In an article, published in an article, once mentioned the application of 37366-09-9, Name is Dichloro(benzene)ruthenium(II) dimer,molecular formula is C12H12Cl4Ru2, is a conventional compound. this article was the specific content is as follows.Application In Synthesis of Dichloro(benzene)ruthenium(II) dimer

Unique solubility of polyoxoniobate salts in methanol: Coordination to cations and POM methylation

Sodium salts of hybrid organometallic POM complexes consisting of [M6O19]8- (M = Nb, Ta) and half-sandwich fragments {Cp?M}2+ (Cp? = eta5-C5(CH3)5; M = Rh, Ir) and {(C6H6)Ru}2+ dissolve only in one organic solvent, that is, in methanol.
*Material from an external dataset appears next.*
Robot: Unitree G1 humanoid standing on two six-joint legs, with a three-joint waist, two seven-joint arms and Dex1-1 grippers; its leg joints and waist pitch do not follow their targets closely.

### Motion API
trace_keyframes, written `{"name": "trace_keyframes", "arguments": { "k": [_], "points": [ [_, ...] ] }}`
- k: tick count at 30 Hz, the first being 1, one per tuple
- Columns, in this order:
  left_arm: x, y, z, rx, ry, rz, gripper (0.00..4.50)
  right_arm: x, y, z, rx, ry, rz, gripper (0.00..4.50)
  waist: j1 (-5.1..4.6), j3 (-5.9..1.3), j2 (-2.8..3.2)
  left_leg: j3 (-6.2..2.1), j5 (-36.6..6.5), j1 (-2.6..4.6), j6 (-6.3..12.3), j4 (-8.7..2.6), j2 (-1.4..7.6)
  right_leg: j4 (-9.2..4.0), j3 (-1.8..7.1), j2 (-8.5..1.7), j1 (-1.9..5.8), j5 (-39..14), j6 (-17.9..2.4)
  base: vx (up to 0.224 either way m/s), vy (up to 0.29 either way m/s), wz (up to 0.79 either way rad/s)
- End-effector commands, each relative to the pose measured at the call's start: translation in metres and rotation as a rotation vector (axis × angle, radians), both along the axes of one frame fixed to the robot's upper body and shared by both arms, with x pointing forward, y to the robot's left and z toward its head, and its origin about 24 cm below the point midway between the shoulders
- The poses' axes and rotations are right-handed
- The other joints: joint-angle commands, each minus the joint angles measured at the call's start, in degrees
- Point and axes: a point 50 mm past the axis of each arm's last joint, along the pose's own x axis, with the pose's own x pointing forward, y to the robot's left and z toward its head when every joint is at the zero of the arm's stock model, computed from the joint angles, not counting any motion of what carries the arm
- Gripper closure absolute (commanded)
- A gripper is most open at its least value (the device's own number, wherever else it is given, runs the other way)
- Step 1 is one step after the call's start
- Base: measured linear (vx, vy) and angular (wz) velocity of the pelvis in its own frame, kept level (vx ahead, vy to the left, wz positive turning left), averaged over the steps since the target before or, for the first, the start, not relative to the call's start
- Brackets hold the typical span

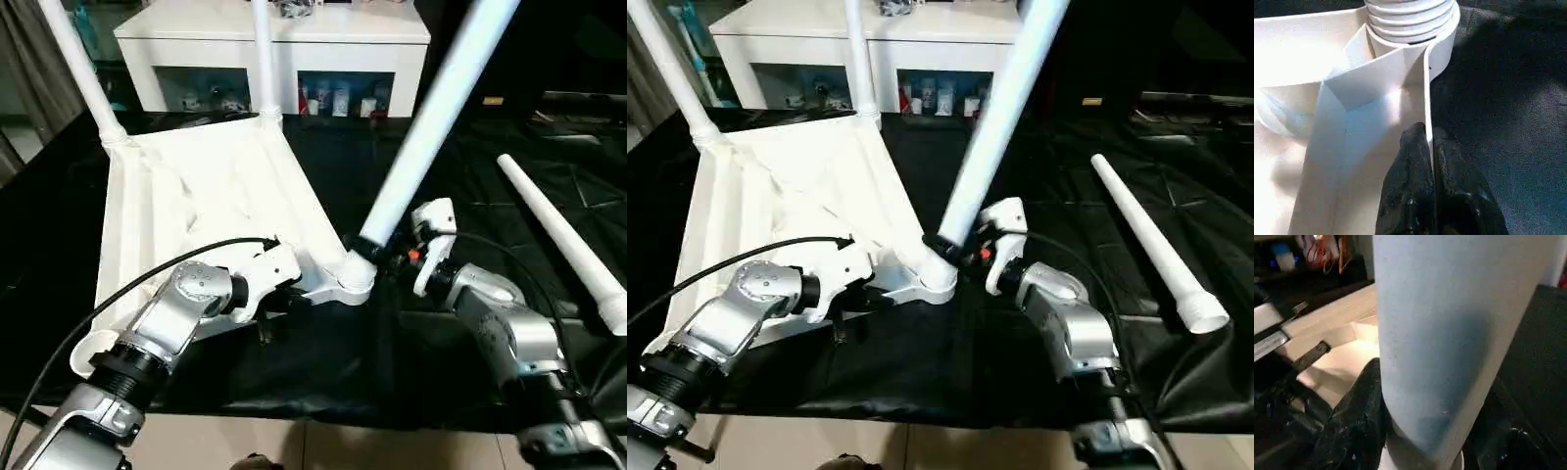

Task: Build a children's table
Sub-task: Insert table leg to table base, then rotate leg to tighten

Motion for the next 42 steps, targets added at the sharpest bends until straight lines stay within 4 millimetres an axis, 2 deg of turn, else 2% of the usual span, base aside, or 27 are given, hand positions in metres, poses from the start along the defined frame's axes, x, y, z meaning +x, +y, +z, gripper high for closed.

From methanolic solutions, crystals of Na4[trans-{(C6H6)Ru}2Nb6O19]¡¤14.125MeOH¡¤2H2O (1), K4[trans-{Cp?Rh}2Nb6O19]¡¤4MeOH¡¤10H2O (2) and K4[trans-{Cp?Ir}2Nb6O19]¡¤10MeOH¡¤4H2O (3) were isolated and characterized by X-ray analysis. Methoxo species [{LM?}2M6O19-n(OCH3)n] (n = 1-3) were detected in solution by ESI-MS and NMR, and they account only for about half of the total speciation in the solution. DFT calculations were used to calculate 13C NMR chemical shifts in the methoxo complexes and to assess their relative stability. Reasons for the preferred solubility in methanol are discussed.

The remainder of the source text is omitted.